Problem to work on
Below are some records. Print all of them exactly as they appear.

Supplied records
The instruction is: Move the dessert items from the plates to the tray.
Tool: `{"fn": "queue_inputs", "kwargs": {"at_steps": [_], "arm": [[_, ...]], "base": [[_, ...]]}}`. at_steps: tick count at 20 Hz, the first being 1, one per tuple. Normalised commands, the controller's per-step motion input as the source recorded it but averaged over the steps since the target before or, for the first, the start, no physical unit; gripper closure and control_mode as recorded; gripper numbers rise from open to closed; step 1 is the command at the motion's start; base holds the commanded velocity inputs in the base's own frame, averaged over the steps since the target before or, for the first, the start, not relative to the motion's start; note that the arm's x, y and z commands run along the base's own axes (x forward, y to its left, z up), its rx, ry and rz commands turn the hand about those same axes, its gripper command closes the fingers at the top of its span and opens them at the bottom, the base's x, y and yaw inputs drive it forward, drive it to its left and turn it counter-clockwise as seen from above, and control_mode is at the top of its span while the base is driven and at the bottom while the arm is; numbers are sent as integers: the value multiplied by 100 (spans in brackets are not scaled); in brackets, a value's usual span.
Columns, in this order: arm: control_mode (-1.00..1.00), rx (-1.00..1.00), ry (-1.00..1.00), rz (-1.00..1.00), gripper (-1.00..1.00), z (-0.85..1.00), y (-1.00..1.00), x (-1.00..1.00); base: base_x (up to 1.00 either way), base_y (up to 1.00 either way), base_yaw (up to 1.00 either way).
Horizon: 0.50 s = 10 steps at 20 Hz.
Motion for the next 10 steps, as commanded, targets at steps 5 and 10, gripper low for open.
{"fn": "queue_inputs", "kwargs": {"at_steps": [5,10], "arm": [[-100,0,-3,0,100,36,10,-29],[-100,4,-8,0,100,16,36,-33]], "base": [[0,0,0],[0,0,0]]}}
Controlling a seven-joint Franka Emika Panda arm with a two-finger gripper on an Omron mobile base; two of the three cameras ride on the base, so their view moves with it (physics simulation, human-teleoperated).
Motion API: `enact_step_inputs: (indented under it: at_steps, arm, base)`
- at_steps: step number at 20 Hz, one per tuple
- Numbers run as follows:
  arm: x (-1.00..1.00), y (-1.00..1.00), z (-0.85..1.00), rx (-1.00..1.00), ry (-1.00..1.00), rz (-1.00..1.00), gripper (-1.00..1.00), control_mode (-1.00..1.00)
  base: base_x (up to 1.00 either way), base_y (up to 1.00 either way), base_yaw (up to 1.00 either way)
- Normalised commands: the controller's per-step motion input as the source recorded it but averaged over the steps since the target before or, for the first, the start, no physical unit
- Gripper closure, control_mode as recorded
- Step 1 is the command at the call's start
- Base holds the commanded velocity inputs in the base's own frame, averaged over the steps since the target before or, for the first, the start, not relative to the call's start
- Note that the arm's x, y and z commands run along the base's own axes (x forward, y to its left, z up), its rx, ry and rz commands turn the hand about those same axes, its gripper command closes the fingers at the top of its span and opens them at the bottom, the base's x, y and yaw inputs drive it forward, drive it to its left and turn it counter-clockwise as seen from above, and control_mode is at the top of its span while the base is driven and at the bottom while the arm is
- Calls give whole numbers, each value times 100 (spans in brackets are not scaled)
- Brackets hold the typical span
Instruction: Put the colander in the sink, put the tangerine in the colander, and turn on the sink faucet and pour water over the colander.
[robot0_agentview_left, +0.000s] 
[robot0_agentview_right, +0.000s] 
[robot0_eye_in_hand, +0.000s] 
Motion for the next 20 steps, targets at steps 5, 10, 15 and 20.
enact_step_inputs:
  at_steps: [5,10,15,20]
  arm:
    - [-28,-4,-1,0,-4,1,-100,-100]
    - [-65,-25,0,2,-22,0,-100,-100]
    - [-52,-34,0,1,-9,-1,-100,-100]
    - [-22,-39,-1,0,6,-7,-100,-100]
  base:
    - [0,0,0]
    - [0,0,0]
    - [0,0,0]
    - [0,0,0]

Written solution
The instruction is: Move the dessert items from the plates to the tray.
Tool: `{"fn": "queue_inputs", "kwargs": {"at_steps": [_], "arm": [[_, ...]], "base": [[_, ...]]}}`. at_steps: tick count at 20 Hz, the first being 1, one per tuple. Normalised commands, the controller's per-step motion input as the source recorded it but averaged over the steps since the target before or, for the first, the start, no physical unit; gripper closure and control_mode as recorded; gripper numbers rise from open to closed; step 1 is the command at the motion's start; base holds the commanded velocity inputs in the base's own frame, averaged over the steps since the target before or, for the first, the start, not relative to the motion's start; note that the arm's x, y and z commands run along the base's own axes (x forward, y to its left, z up), its rx, ry and rz commands turn the hand about those same axes, its gripper command closes the fingers at the top of its span and opens them at the bottom, the base's x, y and yaw inputs drive it forward, drive it to its left and turn it counter-clockwise as seen from above, and control_mode is at the top of its span while the base is driven and at the bottom while the arm is; numbers are sent as integers: the value multiplied by 100 (spans in brackets are not scaled); in brackets, a value's usual span.
Columns, in this order: arm: control_mode (-1.00..1.00), rx (-1.00..1.00), ry (-1.00..1.00), rz (-1.00..1.00), gripper (-1.00..1.00), z (-0.85..1.00), y (-1.00..1.00), x (-1.00..1.00); base: base_x (up to 1.00 either way), base_y (up to 1.00 either way), base_yaw (up to 1.00 either way).
Horizon: 0.50 s = 10 steps at 20 Hz.
Motion for the next 10 steps, as commanded, targets at steps 5 and 10, gripper low for open.
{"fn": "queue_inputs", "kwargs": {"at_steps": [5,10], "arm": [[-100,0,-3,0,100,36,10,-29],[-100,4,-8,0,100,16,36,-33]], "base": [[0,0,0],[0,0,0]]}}
Controlling a seven-joint Franka Emika Panda arm with a two-finger gripper on an Omron mobile base; two of the three cameras ride on the base, so their view moves with it (physics simulation, human-teleoperated).
Motion API: `enact_step_inputs: (indented under it: at_steps, arm, base)`
- at_steps: step number at 20 Hz, one per tuple
- Numbers run as follows:
  arm: x (-1.00..1.00), y (-1.00..1.00), z (-0.85..1.00), rx (-1.00..1.00), ry (-1.00..1.00), rz (-1.00..1.00), gripper (-1.00..1.00), control_mode (-1.00..1.00)
  base: base_x (up to 1.00 either way), base_y (up to 1.00 either way), base_yaw (up to 1.00 either way)
- Normalised commands: the controller's per-step motion input as the source recorded it but averaged over the steps since the target before or, for the first, the start, no physical unit
- Gripper closure, control_mode as recorded
- Step 1 is the command at the call's start
- Base holds the commanded velocity inputs in the base's own frame, averaged over the steps since the target before or, for the first, the start, not relative to the call's start
- Note that the arm's x, y and z commands run along the base's own axes (x forward, y to its left, z up), its rx, ry and rz commands turn the hand about those same axes, its gripper command closes the fingers at the top of its span and opens them at the bottom, the base's x, y and yaw inputs drive it forward, drive it to its left and turn it counter-clockwise as seen from above, and control_mode is at the top of its span while the base is driven and at the bottom while the arm is
- Calls give whole numbers, each value times 100 (spans in brackets are not scaled)
- Brackets hold the typical span
Instruction: Put the colander in the sink, put the tangerine in the colander, and turn on the sink faucet and pour water over the colander.
[robot0_agentview_left, +0.000s] 
[robot0_agentview_right, +0.000s] 
[robot0_eye_in_hand, +0.000s] 
Motion for the next 20 steps, targets at steps 5, 10, 15 and 20.
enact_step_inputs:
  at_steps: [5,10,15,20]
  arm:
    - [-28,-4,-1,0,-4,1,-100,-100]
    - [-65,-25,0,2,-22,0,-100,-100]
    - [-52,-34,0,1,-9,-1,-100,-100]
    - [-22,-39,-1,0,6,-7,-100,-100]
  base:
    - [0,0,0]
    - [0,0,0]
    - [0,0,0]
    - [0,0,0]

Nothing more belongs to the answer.